Producer client¶
AIOKafkaProducer
is a client that publishes records
to the Kafka cluster. Most simple usage would be:
producer = aiokafka.AIOKafkaProducer(bootstrap_servers="localhost:9092")
await producer.start()
try:
await producer.send_and_wait("my_topic", b"Super message")
finally:
await producer.stop()
Under the hood, AIOKafkaProducer
does quite some work on message
delivery including batching, retries, etc. All of it can be configured, so let’s
go through some components for a better understanding of the configuration
options.
Message buffering¶
While the user would expect the example above to send "Super message"

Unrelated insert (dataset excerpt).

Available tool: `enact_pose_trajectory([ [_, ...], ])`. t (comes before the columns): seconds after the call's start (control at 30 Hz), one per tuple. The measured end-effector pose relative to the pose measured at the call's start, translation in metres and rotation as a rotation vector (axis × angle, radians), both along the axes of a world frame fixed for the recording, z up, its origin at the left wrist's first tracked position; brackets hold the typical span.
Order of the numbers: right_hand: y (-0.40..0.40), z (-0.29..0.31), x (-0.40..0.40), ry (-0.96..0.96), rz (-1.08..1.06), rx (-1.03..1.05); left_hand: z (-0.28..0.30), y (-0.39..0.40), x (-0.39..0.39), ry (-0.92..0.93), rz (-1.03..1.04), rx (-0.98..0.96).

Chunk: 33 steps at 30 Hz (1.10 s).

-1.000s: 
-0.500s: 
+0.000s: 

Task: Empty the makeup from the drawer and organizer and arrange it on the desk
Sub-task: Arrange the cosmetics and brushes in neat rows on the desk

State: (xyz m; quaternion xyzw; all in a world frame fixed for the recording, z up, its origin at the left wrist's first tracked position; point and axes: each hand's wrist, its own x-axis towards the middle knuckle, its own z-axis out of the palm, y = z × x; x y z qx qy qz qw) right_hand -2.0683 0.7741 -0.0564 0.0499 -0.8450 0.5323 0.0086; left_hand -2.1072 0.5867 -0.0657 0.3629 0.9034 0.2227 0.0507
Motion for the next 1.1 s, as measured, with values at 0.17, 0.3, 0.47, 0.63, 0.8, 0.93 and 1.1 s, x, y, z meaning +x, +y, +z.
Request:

directly to the broker, it’s actually not sent right away, but rather added to
a buffer space. A background task will then get batches of messages and
send them to appropriate nodes in the cluster. This batching scheme allows
more throughput and more efficient compression. To see it more clearly lets
avoid the send_and_wait()
shortcut:
# Will add the message to 1st partition's batch. If this method times out,
# we can say for sure that message will never be sent.
fut = await producer.send("my_topic", b"Super message", partition=1)
# Message will either be delivered or an unrecoverable error will occur.
# Cancelling this future will not cancel the send.
msg = await fut
Batches themselves are created per partition with a maximum size of
max_batch_size. Messages in a batch are strictly in append order and only
1 batch per partition is sent at a time (aiokafka does not support
max.inflight.requests.per.connection
option present in Java client). This
makes a strict guarantee on message order in a partition.
By default, a new batch is sent immediately after the previous one (even if it’s not full). If you want to reduce the number of requests you can set linger_ms to something other than 0. This will add an additional delay before sending next batch if it’s not yet full.
aiokafka does not (yet!) support some options, supported by Java’s client:
buffer.memory
to limit how much buffer space is used by Producer to schedule requests in all partitions.max.block.ms
to limit the amount of timesend()
coroutine will wait for buffer append when the memory limit is reached. For now use:await asyncio.wait_for(producer.send(...), timeout=timeout)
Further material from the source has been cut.